Regression: jemalloc >= 4.0 use munmap() even when configured with --disable-munmap

Bradley C. Kuszmaul bradley at
Sat Apr 23 03:18:19 PDT 2016

If you are interested in making sure that jemalloc doesn't run into kernel
mapping limits, even in the face of an application that's doing additional
mappings and mprotects, then you can reduce the number of kernel mappings
used by jemalloc.  Increasing the chunk size is a blunt instrument, but
with a little work on the jemalloc internals one can do a little better.
One possible way to avoid this kind of mmap failure is to use a little bit
more virtual memory. If you were to allocate multiple chunks with a single
mmap(), you could guarantee that fewer kernel mappings are used, for

To be concrete, suppose that the first 4MiB chunk you mmap 4MiB, but the
2nd one you mmap 8MiB (and save the extra chunks somewhere for later).  The
3rd chunk would come out of the saved extra chunks, and the 4th chunk would
call for for a 16MiB mmap.  You would be guaranteed to use at most 2X the
virtual memory and you would have at most log_2 N kernel mappings.

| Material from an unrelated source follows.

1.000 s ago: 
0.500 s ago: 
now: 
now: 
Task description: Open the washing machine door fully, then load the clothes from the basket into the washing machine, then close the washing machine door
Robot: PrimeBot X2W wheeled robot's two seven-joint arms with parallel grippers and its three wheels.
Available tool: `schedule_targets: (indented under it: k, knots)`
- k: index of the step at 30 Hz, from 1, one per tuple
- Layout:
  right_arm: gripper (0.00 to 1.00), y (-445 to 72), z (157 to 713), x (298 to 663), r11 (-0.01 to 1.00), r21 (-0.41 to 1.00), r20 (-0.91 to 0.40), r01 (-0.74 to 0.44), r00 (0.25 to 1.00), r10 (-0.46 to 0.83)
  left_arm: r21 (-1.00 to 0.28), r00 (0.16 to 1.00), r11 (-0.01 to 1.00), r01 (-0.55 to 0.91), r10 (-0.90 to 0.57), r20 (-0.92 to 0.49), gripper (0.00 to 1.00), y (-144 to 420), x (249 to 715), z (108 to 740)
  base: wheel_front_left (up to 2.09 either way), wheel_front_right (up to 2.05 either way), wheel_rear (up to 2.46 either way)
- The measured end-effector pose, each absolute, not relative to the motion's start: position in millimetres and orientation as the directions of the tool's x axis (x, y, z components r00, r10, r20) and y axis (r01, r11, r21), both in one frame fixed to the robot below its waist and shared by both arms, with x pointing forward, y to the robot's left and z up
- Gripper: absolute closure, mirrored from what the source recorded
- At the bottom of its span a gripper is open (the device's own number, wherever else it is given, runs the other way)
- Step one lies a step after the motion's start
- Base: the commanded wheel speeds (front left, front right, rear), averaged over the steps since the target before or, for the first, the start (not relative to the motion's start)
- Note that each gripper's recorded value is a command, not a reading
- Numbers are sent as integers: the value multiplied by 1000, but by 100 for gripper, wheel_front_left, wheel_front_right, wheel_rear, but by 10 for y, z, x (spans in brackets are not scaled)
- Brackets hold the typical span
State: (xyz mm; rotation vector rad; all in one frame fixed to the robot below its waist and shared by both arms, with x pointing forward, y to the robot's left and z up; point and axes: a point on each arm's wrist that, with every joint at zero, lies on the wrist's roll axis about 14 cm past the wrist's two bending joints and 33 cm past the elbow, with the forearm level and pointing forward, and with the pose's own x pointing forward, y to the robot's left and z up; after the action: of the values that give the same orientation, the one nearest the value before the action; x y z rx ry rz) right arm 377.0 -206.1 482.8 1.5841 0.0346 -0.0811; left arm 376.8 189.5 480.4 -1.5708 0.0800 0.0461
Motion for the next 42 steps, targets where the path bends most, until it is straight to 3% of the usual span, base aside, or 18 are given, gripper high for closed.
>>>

If you don't want to waste 2X virtual memory, you can reduce it by mapping
several times of a given size.  For example if you were to mmap(4MiB)
twice, then mmap(8Mib) twice, then mmap(16MiB) twice, and so forth, then
the VM space used would be at most 1.5X.  If you wanted to get the VM-space
overhead down to 10% you could do 10 mappings of a given size before
doubling the mapping size.  In general if you perform K mappings of a given
size before doubling the mapping size, you would have VM space overhead of
at most (1+K)/K, and the number of kernel mappings used by jemalloc would
be O(K log N) for N mappings.

By using other formulas for the amount of overallocation, you can further
reduce the VM overhead at the expense of having more mappings.  For example
you could make the $i$th mmap call allocate $i$ chunks.  This results in
overhead that is proportional to the square root of the number of mappings
done so far.  So at the beginning the overhead is large (a full factor of
two), but after running for a while, the overhead as a fraction becomes
smaller.  The number of kernel mappings would be bounded by O(\sqrt{N}) in
this case.

This approach doesn't stop the application from running out of mappings,
but it does avoid implicating jemalloc.


On Sat, Apr 23, 2016 at 1:41 AM, Jason Evans <jasone at> wrote:

> On Apr 22, 2016, at 10:22 PM, Daniel Mewes <daniel at> wrote:
> > The reason for the failing `munmap` appears to be that we hit the
> kernel's `max_map_count` limit.
> >
> > I can reproduce the issue very quickly by reducing the limit through
> `echo 16000 > /proc/sys/vm/max_map_count`, and it disappears in our tests
> when increasing it to something like `echo 131060 >
> /proc/sys/vm/max_map_count`. The default value is 65530 I believe.
> >
> > We used to see this behavior in jemalloc 2.x, but didn't see it in 3.x
> anymore. It now re-appeared somewhere between 3.6 and 4.1.
> Version 4 switched to per arena management of huge allocations, and along
> with that completely independent trees of cached chunks.  For many
> workloads this means increased virtual memory usage, since cached chunks
> can't migrate among arenas.  I have plans to reduce the impact somewhat by
> decreasing the number of arenas by 4X, but the independence of arenas'
> mappings has numerous advantages that I plan to leverage more over time.
> > Do you think the allocator should handle reaching the map_count limit
> and somehow deal with it gracefully (if that's even possible)? Or should we
> just advise our users to raise the kernel limit, or alternatively try to
> change RethinkDB's allocation patterns to avoid hitting it?
> I'm surprised you're hitting this, because the normal mode of operation is
> for jemalloc's chunk allocation to get almost all contiguous mappings,
> which means very few distinct kernel VM map entries.  Is it possible that
> RethinkDB is routinely calling mmap() and interspersing mappings that are
> not a multiple of the chunk size?  One would hope that the kernel could
> densely pack such small mappings in the existing gaps between jemalloc's
> chunks, but unfortunately Linux uses fragile heuristics to find available
> virtual memory (the exact problem that --disable-munmap works around).
> To your question about making jemalloc gracefully deal with munmap()
> failure, it seems likely that mmap() is in imminent danger of failing under
> these conditions, so there's not much that can be done.  In fact, jemalloc
> only aborts if the abort option is set to true (the default for debug
> builds), so the error message jemalloc is printing probably doesn't
> directly correspond to a crash.
> As a workaround, you could substantially increase the chunk size (e.g.
> MALLOC_CONF=lg_chunk:30), but better would be to diagnose and address
> whatever is causing the terrible VM map fragmentation.